Большинство росиян считает, что худшие времена еще впереди. Неизвестно, когда будет последняя капля и к чему она приведет

Судя по исследованиям аналитического Левада-центра (объявлен властями иноагентом), с 2020 по 2022 год количество людей, которые считают, что в этом году страну может ждать экономический кризис, возросло на 14%. Больше стало и тех, кто опасается конфликтов на национальной почве, войны с НАТО или соседними странами.

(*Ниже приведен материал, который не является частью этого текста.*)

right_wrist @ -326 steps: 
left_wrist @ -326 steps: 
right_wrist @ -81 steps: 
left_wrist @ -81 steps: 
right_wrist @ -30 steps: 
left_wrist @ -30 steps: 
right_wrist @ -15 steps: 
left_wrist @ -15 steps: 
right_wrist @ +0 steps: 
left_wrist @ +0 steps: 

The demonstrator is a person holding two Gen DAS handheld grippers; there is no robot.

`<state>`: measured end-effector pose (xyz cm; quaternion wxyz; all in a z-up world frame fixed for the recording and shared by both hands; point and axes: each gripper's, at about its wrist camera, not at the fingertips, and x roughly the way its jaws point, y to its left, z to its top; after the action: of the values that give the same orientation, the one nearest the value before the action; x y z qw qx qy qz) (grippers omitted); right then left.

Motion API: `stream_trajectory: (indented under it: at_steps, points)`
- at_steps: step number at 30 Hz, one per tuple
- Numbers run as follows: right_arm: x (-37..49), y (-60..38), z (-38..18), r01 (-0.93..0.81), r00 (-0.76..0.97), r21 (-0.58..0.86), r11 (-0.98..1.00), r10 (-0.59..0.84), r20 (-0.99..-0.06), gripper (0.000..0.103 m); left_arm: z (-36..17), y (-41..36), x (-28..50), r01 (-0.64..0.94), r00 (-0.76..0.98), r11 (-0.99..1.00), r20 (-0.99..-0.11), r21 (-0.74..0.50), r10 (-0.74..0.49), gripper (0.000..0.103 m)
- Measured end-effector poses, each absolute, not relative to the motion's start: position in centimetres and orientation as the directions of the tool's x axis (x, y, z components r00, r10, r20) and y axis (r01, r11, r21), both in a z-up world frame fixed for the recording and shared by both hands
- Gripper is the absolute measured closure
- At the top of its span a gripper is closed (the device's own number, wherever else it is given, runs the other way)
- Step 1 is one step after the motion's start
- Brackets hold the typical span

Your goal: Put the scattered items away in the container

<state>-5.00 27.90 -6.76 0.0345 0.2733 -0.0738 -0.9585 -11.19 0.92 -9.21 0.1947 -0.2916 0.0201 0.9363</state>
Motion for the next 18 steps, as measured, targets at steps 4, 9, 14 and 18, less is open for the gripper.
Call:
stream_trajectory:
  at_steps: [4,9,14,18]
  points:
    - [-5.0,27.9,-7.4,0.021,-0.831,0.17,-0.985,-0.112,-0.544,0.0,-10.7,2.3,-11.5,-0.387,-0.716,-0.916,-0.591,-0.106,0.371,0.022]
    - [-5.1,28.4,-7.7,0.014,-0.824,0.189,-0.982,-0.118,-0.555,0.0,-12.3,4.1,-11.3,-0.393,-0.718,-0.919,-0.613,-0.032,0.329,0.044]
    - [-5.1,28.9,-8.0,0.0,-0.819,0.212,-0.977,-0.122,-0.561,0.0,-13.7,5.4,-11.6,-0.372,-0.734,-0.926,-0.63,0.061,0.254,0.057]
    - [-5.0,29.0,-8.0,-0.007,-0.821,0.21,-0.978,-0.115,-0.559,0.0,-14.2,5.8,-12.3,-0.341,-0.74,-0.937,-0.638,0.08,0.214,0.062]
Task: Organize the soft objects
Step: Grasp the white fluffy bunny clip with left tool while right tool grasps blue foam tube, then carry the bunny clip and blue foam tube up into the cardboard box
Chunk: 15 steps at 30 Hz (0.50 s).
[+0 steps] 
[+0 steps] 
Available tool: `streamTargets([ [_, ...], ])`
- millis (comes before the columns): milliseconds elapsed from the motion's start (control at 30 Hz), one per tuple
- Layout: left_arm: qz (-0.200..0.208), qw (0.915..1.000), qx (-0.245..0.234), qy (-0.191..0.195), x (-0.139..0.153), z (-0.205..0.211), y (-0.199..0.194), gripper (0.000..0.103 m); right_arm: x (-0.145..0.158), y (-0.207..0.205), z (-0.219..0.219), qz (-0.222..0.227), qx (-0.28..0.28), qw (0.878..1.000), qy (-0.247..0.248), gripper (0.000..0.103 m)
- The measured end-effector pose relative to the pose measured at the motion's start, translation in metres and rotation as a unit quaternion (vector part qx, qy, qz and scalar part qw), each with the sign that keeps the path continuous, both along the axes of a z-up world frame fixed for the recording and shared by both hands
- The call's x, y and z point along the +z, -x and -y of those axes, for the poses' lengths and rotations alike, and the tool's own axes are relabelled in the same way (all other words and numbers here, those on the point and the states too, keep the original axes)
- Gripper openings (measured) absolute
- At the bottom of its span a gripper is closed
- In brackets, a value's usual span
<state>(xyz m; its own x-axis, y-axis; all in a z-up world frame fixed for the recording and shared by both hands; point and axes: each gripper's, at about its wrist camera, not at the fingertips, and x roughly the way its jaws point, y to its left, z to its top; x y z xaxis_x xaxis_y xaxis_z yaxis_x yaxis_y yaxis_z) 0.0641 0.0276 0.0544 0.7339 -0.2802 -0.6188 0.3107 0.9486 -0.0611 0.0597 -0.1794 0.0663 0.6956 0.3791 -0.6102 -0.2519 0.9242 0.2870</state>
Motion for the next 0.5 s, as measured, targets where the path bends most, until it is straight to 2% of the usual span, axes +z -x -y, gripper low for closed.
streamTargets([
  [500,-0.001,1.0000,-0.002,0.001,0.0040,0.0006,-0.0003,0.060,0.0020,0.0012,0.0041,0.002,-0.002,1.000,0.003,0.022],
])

"Около половины россиян считают политическую обстановку в России напряженной, 41% оценивают экономическое положение страны как плохое. Треть респондентов считают, что их жизнь за последний год ухудшилась. Улучшения жизни своей семьи и России в целом в 2022 году ожидают 25% и 22% респондентов соответственно, ухудшения – 19% и 33%. Большая часть респондентов ожидают, что в ближайшие месяцы Россию ждет ухудшение ситуации как политической жизни, так и в области экономики", – пишут исследователи.

Настроения соотечественников интересует не только социологов – свое исследование провела и команда интернет-издания "Бумага" – их интересовало, как силовое подавление протестов 2021 года повлияло на поведение и настроения людей. В опросе приняли участие 845 человек, 2/3 из которых считают, что "протестную активность снизила именно жесткая реакция властей", а ответом на нее стал рост самоцензуры, тревоги и страха за будущее. "Почти 64 % рассказали, что хотели бы оказаться в эмиграции. У 40% пропала надежда на возможность перемен", – говорится в исследовании.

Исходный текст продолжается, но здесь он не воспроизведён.